• Hi, while using this plugin to replace missing alt tags in pages, I noticed some pages becoming empty. It turns out that the DOM was being parsed incorrectly due to those pages not having a wrapping element around the content.
    Also, on other pages, the resulting content would contain symbols that were previously not present. This was due to wrong encoding being used for parsing the DOM.

    After looking into the source of the plugin, I have managed to find a fix to those problems. Please take a look at the recommendations below and see if there are any potential problems with it or any improvements that can be made. Otherwise it would be great if they could be integrated into the next version so that others do not end up with the same issues.

    The changes are to be applied to dvin508-post-api.php, mainly the content_merge function. Added lines come after the comments in the code below.

    
    public function content_merge($post_id, $post_images)
      {
        $post_content = get_post_field('post_content', $post_id);
        // Convert the content from UTF-8 
        $post_content = mb_convert_encoding($post_content, 'HTML-ENTITIES', "UTF-8");
        $doc = new DOMDocument();
        // Modification to prevent rearrangement of elements based on answer here: https://stackoverflow.com/questions/29493678/loadhtml-libxml-html-noimplied-on-an-html-fragment-generates-incorrect-tags
        $doc->loadHTML("<div>$post_content</div>", LIBXML_HTML_NOIMPLIED | LIBXML_HTML_NODEFDTD);
    
        $container = $doc->getElementsByTagName('div')->item(0);
        $container = $container->parentNode->removeChild($container);
        while ($doc->firstChild) {
          $doc->removeChild($doc->firstChild);
        }
        while ($container->firstChild) {
          $doc->appendChild($container->firstChild);
        }
    ...
    

    The encoding conversion can also be done on the extract_images_src function:

    
    function extract_images_src($post_content)
      {
        $doc = new DOMDocument();
        $doc->validateOnParse = false;
        $post_content = mb_convert_encoding($post_content, 'HTML-ENTITIES', "UTF-8");
        @$doc->loadHTML($post_content);
    

    This plugin is really helpful by the way, thanks for creating it!

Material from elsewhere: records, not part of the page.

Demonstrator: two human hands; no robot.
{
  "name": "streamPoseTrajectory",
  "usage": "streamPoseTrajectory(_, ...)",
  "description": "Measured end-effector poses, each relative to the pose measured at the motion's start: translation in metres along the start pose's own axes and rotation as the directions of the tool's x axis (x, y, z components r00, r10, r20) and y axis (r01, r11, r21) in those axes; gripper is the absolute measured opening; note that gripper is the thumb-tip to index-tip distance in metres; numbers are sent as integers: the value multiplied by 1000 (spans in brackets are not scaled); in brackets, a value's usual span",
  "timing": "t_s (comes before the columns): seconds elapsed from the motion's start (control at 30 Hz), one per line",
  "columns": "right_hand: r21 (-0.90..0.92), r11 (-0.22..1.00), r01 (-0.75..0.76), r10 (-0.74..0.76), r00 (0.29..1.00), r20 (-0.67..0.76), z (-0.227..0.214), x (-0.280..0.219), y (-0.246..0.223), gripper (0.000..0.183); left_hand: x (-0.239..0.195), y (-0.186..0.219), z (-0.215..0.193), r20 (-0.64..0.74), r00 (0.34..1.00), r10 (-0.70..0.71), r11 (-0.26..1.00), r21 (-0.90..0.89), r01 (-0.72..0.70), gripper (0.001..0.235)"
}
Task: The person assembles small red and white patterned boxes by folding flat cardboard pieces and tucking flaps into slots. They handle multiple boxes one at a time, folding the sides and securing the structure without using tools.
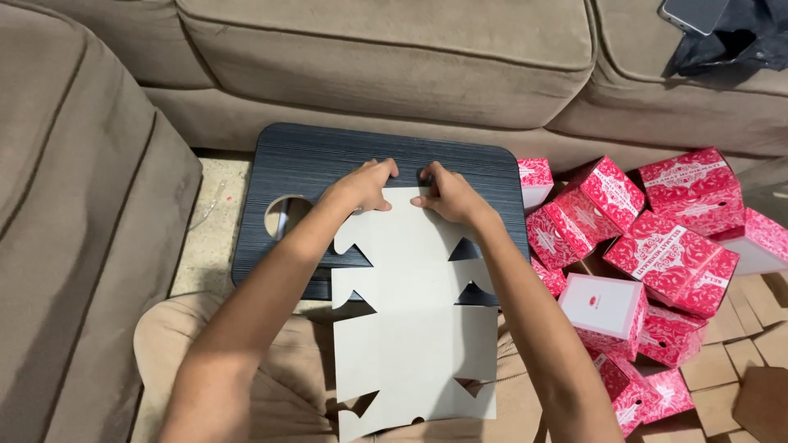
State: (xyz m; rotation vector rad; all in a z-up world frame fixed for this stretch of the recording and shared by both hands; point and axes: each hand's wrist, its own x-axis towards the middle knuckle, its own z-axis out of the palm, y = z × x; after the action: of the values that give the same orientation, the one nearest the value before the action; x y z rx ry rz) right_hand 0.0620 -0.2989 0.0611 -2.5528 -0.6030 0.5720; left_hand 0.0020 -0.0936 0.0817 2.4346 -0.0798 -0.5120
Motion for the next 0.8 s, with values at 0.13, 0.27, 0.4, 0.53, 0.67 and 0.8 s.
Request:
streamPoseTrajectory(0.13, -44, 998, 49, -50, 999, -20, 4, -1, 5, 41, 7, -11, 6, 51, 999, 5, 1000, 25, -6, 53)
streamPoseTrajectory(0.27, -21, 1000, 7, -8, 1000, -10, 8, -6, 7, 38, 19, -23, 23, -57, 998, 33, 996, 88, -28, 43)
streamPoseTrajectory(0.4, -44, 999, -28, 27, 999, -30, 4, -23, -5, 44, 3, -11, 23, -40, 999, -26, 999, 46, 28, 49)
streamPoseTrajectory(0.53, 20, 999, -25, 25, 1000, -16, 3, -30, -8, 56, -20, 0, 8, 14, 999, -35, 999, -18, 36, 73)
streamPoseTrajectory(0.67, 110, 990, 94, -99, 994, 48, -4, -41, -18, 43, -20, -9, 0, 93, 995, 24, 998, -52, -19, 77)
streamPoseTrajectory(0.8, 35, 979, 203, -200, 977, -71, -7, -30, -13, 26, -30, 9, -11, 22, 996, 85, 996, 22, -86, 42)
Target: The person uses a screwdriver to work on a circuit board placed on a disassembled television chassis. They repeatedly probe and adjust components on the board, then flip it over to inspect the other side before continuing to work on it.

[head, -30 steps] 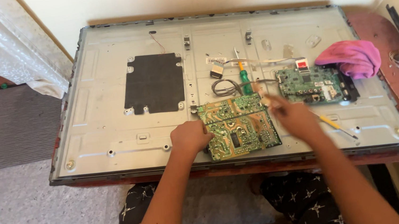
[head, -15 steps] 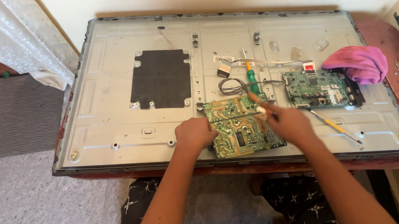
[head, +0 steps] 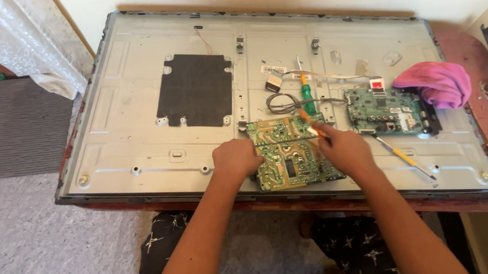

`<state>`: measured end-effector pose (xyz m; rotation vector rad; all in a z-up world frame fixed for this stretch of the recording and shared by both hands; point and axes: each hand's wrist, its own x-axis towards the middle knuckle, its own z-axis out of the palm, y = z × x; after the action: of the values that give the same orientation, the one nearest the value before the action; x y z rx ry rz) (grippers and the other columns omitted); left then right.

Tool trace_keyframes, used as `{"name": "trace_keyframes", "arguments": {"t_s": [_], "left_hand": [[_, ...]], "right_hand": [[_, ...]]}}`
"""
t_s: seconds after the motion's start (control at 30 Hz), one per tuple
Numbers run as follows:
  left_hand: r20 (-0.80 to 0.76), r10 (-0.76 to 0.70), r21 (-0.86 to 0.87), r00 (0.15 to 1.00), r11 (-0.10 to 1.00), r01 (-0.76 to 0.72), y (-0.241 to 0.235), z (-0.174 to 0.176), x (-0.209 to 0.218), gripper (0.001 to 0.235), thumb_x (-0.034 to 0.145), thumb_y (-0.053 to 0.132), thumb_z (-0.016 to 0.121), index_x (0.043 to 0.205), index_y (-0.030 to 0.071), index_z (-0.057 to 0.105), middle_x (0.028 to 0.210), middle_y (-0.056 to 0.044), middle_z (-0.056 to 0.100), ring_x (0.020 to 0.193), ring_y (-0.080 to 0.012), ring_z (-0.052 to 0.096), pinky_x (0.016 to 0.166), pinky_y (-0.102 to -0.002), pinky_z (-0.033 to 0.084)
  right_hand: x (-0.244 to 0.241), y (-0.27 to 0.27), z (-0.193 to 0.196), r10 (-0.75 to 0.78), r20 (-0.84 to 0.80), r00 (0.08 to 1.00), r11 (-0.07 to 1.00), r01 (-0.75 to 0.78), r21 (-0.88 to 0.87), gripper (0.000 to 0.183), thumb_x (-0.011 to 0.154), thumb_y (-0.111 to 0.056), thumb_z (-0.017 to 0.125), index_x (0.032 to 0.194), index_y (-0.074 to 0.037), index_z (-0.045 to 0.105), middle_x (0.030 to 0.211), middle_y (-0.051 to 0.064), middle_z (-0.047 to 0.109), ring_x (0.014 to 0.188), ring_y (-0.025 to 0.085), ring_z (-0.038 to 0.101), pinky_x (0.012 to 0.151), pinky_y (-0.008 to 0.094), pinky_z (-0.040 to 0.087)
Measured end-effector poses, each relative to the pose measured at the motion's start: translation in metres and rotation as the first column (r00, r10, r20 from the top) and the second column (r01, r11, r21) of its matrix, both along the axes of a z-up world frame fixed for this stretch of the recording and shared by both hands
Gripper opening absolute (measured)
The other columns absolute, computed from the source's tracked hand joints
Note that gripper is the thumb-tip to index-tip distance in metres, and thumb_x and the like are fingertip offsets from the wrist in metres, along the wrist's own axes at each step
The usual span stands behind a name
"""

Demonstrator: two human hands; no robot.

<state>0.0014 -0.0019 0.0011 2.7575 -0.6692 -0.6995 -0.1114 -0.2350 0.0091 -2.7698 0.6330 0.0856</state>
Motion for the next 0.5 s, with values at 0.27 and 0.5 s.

    • This topic was modified 5 years, 3 months ago by nopol10.
    • This topic was modified 5 years, 3 months ago by nopol10.
Viewing 5 replies - 1 through 5 (of 5 total)
  • Plugin Author Joseph LoPreste

    (@foucciano)

    Hi,

    Thank you so much for your help!

    We have not encountered this issue yet but I will look into it immediately.

    I can not express how grateful that I am to have a problem brought to our attention with a potential solution.

    I will keep you informed about this bug and when we update it, you will be the first to know.

    Thank you again for your kind words and your support!

    Plugin Contributor Steve Curtis

    (@chilifide)

    Hi @nopol10,

    I would like to re-create this bug if I can. Just so I understand correctly, were you entering HTML tags into the “Alternate Text” text area on the Image Optimization page of the plugin?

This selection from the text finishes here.